» **Exercise**
Needed from the data below: all lines that contain the word "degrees".

» **Records provided**
__________________________________________________

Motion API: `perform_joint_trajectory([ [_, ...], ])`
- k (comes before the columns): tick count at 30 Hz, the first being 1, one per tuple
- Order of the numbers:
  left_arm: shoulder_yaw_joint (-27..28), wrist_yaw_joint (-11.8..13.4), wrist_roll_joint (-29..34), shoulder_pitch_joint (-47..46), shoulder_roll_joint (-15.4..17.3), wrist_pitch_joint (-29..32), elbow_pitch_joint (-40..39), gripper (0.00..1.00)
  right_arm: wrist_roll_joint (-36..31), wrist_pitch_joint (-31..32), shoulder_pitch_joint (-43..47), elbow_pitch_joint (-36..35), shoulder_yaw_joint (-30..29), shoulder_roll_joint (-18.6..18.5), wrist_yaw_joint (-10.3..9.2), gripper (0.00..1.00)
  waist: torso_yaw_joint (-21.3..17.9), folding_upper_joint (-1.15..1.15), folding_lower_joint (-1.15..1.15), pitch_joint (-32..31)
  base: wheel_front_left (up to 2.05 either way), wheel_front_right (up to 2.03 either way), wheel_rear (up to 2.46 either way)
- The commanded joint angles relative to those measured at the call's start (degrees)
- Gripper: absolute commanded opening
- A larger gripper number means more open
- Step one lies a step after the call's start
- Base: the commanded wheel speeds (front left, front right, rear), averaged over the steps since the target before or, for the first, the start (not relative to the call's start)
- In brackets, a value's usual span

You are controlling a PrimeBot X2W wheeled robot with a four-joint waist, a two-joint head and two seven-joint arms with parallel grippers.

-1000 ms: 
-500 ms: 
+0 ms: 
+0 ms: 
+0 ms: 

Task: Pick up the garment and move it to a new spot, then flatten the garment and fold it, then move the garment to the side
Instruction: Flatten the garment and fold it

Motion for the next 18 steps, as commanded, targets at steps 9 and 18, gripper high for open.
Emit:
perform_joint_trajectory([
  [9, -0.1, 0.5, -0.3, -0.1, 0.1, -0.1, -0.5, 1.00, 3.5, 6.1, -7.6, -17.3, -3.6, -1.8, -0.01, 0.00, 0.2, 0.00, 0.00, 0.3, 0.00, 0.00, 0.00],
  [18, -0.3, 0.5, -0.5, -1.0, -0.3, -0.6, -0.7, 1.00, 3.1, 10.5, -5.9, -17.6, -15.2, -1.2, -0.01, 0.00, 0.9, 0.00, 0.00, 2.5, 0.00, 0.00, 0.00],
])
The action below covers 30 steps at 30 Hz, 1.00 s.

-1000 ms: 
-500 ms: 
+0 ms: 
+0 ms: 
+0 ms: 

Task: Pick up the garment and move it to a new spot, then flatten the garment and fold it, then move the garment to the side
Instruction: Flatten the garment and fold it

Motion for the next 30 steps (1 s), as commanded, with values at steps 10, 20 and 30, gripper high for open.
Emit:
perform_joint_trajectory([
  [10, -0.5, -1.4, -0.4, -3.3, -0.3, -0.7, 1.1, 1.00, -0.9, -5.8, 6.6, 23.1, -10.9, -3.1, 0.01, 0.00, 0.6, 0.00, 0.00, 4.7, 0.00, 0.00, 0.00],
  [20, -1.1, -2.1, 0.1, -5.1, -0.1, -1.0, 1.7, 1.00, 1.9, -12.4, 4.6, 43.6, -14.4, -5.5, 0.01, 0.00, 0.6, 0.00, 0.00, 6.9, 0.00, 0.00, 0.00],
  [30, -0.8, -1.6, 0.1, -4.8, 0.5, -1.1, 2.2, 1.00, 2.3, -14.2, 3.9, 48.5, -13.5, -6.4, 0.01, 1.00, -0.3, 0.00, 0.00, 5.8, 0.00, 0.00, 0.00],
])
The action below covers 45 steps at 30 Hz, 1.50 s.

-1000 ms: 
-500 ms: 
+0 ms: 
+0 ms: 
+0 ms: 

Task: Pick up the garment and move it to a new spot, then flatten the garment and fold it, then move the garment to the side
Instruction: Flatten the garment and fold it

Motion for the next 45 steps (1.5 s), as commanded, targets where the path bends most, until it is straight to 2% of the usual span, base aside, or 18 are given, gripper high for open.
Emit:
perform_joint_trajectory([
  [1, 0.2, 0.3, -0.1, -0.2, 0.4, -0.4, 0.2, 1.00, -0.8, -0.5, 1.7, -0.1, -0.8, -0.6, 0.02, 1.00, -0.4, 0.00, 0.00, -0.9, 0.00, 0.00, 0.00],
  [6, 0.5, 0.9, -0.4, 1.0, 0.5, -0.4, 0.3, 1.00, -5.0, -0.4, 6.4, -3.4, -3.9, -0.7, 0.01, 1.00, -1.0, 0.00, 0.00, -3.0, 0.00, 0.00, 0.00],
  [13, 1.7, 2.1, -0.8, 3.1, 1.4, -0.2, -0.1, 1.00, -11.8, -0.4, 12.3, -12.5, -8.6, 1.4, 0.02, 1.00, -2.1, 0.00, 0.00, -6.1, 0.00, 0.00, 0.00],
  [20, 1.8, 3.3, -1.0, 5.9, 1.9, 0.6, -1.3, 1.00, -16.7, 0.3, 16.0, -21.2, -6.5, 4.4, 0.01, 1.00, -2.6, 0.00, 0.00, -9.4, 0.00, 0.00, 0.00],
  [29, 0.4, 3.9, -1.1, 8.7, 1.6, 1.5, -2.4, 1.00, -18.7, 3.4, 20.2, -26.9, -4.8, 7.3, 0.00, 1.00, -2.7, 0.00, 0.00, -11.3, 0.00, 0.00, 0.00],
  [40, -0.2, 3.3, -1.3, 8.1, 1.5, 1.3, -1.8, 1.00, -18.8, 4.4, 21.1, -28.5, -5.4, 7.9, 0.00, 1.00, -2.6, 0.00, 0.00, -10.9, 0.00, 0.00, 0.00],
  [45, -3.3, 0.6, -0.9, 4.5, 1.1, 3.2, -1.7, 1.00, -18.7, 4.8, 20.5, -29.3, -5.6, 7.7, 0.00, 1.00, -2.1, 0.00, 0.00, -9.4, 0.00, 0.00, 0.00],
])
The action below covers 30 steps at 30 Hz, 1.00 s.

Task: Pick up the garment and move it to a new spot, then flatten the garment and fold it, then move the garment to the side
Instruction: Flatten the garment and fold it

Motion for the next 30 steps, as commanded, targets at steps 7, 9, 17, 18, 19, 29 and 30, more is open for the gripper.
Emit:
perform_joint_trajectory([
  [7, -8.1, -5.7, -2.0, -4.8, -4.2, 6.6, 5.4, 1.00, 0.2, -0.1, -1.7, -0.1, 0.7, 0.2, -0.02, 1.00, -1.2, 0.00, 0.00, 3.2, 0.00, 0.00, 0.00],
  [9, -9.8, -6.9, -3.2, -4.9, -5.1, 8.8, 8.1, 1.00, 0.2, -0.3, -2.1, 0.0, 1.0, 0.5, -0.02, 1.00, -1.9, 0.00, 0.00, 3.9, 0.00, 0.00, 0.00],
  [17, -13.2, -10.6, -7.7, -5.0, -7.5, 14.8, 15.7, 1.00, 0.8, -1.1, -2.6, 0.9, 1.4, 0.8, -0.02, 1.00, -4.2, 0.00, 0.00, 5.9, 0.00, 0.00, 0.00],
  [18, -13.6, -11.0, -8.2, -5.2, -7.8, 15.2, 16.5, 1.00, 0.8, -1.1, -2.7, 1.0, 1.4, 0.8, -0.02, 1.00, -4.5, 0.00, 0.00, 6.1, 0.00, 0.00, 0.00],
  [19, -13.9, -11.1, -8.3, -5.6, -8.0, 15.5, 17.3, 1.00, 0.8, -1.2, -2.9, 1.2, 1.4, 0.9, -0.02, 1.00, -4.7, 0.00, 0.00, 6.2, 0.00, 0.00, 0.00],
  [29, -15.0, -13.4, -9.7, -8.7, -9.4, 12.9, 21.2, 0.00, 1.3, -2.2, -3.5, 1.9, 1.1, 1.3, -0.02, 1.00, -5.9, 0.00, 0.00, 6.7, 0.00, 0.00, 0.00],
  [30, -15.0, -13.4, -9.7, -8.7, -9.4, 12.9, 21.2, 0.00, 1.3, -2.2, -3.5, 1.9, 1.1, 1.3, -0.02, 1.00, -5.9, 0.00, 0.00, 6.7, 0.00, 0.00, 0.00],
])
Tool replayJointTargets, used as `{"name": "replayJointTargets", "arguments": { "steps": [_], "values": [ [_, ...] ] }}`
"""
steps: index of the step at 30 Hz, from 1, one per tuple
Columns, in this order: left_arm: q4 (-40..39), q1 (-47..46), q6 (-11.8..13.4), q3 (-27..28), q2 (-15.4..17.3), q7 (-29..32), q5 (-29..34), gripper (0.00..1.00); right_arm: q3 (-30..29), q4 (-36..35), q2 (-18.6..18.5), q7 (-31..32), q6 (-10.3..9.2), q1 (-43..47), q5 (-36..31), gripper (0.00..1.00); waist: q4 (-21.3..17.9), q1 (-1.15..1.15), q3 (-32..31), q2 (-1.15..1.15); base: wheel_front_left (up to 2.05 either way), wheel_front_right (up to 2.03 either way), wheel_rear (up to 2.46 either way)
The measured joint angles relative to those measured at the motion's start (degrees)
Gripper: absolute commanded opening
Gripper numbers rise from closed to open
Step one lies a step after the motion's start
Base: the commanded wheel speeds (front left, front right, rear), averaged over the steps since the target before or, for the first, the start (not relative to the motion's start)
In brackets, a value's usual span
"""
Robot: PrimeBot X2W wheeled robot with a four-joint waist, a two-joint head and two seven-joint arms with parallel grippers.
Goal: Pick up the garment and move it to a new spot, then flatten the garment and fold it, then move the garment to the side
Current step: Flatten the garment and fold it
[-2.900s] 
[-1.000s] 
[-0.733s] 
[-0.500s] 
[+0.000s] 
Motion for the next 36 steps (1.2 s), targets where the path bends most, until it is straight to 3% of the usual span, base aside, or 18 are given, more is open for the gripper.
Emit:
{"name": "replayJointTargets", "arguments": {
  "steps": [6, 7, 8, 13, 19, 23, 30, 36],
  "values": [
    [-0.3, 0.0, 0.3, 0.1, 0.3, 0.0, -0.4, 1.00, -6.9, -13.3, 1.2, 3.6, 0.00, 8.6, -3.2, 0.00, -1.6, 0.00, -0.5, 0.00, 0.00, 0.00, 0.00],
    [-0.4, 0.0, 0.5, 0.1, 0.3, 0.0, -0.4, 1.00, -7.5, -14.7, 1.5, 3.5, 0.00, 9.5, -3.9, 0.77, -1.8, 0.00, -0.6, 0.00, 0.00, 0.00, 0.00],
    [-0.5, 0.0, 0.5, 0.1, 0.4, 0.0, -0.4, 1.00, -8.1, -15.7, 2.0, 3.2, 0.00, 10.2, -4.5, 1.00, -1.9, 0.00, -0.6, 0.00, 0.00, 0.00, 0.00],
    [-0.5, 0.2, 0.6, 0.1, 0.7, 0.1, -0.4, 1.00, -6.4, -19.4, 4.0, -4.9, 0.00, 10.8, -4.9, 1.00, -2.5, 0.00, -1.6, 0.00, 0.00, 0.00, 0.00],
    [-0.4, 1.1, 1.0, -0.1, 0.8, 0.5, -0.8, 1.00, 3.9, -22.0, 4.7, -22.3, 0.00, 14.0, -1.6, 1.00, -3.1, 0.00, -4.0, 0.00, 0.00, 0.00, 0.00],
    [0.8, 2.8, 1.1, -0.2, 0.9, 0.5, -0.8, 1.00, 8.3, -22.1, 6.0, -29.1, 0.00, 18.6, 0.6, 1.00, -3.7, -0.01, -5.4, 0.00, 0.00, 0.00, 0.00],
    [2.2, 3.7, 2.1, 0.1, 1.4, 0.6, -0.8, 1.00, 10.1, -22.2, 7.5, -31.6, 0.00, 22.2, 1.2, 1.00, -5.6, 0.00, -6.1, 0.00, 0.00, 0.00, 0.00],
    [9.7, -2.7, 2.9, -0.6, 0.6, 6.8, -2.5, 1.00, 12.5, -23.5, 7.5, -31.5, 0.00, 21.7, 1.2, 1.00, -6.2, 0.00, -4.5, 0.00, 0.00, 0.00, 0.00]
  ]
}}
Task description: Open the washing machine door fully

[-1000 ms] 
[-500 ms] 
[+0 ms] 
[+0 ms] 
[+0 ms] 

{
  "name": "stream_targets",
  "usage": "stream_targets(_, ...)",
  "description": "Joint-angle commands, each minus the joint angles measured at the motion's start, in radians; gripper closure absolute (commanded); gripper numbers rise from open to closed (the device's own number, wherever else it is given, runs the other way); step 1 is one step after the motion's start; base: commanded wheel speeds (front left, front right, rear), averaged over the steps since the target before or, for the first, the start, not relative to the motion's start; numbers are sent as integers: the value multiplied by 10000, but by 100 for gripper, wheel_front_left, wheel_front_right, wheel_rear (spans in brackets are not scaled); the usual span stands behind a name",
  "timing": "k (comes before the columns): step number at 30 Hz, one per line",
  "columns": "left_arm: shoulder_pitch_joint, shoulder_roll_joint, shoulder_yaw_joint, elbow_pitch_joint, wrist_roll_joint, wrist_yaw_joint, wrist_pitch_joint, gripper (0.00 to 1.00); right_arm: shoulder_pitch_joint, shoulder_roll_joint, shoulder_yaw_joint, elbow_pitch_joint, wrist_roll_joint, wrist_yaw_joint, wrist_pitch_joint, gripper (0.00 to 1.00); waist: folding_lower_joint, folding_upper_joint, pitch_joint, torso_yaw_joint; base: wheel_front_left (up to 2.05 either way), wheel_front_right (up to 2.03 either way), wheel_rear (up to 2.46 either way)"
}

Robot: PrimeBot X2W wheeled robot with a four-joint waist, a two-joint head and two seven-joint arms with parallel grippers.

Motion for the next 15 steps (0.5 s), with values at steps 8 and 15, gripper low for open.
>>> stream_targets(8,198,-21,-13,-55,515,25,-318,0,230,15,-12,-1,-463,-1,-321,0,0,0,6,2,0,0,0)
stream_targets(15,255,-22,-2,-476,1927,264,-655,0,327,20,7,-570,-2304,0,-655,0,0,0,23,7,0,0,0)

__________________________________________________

» **Reply**
- The commanded joint angles relative to those measured at the call's start (degrees)
The measured joint angles relative to those measured at the motion's start (degrees)

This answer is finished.